# Statisfaction

## Coupling of particle filters: smoothing

Posted in Statistics by Pierre Jacob on 20 July 2016

Two trajectories made for each other.

Hi again!

In this post, I’ll explain the new smoother introduced in our paper Coupling of Particle Filters with Fredrik Lindsten and Thomas B. Schön from Uppsala University. Smoothing refers to the task of estimating a latent process $x_{0:T} = (x_0,\ldots, x_T)$ of length $T$, given noisy measurements of it, $y_{1:T} = (y_0,\ldots, y_T)$; the smoothing distribution refers to $p(dx_{0:T}|y_{1:T})$. The setting is state-space models (what else?!), with a fixed parameter assumed to have been previously estimated.

Our smoother builds upon two recent innovations: the first is the conditional particle filter of Andrieu, Doucet and Holenstein (2010), and the second one is a debiasing technique of  Glynn and Rhee (2014). The conditional particle filter (CPF) is a Markov kernel on the space of trajectories. The CPF kernel leaves the smoothing distribution invariant, so it can be iterated to obtain an MCMC sample approximating the smoothing distribution. On the other hand, the debiasing method takes a Markov kernel $K$ and a function $h$ and spits out an unbiased estimator of the integral of $h$ with respect to the invariant distribution of $K$.

So here is the algorithm: we start with a pair of arbitrary trajectories, denoted by $X^{(0)}$ and $\tilde{X}^{(0)}$. We first apply a step of CPF to $X^{(0)}$, yielding $X^{(1)}$ (and we do nothing to $\tilde{X}^{(0)}$; bear with me!). Then we apply a “coupled CPF” kernel to the pair $(X^{(1)},\tilde{X}^{(0)})$, yielding a new pair $(X^{(2)},\tilde{X}^{(1)})$. What is a coupled CPF? It’s essentially a CPF kernel applied to both trajectories, using common random numbers and with a fancy resampling scheme as alluded to in the last post.

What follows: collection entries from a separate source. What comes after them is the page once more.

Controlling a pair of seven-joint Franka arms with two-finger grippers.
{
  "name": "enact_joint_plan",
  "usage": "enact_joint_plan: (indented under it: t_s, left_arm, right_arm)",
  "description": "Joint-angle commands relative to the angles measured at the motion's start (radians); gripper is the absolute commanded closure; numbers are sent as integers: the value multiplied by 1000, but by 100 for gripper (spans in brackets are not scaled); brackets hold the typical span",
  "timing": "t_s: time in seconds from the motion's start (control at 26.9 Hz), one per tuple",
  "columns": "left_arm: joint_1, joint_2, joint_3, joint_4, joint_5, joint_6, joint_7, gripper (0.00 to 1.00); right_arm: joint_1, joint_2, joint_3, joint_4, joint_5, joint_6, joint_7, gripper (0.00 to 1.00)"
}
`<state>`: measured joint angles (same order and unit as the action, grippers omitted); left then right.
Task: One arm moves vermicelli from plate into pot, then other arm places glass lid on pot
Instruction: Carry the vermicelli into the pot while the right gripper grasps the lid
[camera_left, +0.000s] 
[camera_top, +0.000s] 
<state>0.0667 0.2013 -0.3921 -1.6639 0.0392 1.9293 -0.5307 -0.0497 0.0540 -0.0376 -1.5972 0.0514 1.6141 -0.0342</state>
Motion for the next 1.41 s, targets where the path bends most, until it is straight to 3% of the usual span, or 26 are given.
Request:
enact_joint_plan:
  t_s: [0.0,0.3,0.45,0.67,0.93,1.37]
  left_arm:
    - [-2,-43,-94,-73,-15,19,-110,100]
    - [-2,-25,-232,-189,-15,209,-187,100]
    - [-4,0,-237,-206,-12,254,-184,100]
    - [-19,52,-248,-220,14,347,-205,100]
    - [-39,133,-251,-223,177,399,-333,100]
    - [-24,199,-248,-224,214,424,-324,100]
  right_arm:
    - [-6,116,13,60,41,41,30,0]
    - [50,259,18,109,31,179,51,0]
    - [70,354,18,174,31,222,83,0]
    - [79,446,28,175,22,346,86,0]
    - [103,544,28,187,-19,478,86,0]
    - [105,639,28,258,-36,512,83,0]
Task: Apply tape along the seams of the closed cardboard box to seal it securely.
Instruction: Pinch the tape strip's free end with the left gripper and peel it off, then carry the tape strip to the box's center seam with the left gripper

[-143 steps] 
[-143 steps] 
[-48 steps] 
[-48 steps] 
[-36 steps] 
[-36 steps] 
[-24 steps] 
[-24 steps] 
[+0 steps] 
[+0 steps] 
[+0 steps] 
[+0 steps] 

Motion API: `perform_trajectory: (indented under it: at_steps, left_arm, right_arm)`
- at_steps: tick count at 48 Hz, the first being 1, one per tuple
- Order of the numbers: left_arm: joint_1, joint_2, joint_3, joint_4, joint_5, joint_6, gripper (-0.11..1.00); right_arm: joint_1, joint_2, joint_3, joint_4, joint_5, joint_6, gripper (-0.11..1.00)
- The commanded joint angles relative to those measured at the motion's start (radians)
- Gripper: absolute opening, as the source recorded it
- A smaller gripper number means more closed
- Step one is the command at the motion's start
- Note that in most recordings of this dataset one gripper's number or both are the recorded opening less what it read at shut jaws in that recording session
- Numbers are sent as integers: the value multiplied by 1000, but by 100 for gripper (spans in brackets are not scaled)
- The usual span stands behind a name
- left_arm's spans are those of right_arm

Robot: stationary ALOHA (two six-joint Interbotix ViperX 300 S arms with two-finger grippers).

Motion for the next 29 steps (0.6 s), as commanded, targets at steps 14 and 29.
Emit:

Then we iterate the coupled CPF kernel, yielding pairs  $(X^{(3)},\tilde{X}^{(2)})$,  $(X^{(4)},\tilde{X}^{(3)})$, etc. It’s just a Markov chain on the space of pairs of trajectories… BUT! at some step $\tau$, the two trajectories become identical: $X^{(\tau)} = \tilde{X}^{(\tau-1)}$. Tadaaaah! See the figure above, where the two trajectories meet in a few steps. And once the two trajectories meet, they stay together forever after (so cute). This is exciting because it means that $X^{(0)} + \sum_{n=1}^{\tau-1} (X^{(n)} - \tilde{X}^{(n-1)}) =X^{(0)} + \sum_{n=1}^\infty (X^{(n)} - \tilde{X}^{(n-1)})$ (just adding infinitely many zeros). Now it is easy to see that this infinite sum has expectation given precisely by $\mathbb{E}[x_{0:T}|y_{1:T}]$. Indeed, provided that we can swap limit and expectation,  the expectation of the sum is $\mathbb{E}[X^{(0)}] + \sum_{n=1}^\infty (\mathbb{E}[X^{(n)}] -\mathbb{E}[\tilde{X}^{(n-1)}])$. Since $\mathbb{E}[X^{(n)}] = \mathbb{E}[\tilde{X}^{(n)}]$ by the coupling construction, the sum is telescopic and we are left with $\lim_{n\to\infty} \mathbb{E}[X^{(n)}] =\mathbb{E}[x_{0:T}|y_{1:T}]$, simply because the CPF chain itself is ergodic.

What’s the point? Instead of running a long MCMC chain, staring blankly at the chain to decide how many iterations are enough iterations, the above scheme can be run $R$ times completely in parallel. Each run takes a random but small number of steps, and produces an unbiased smoothing estimator. We can then average these estimators to get the final result, with accurate confidence intervals provided by our good friend the central limit theorem.

Thanks for reading, you deserve a Santana song on smoothing.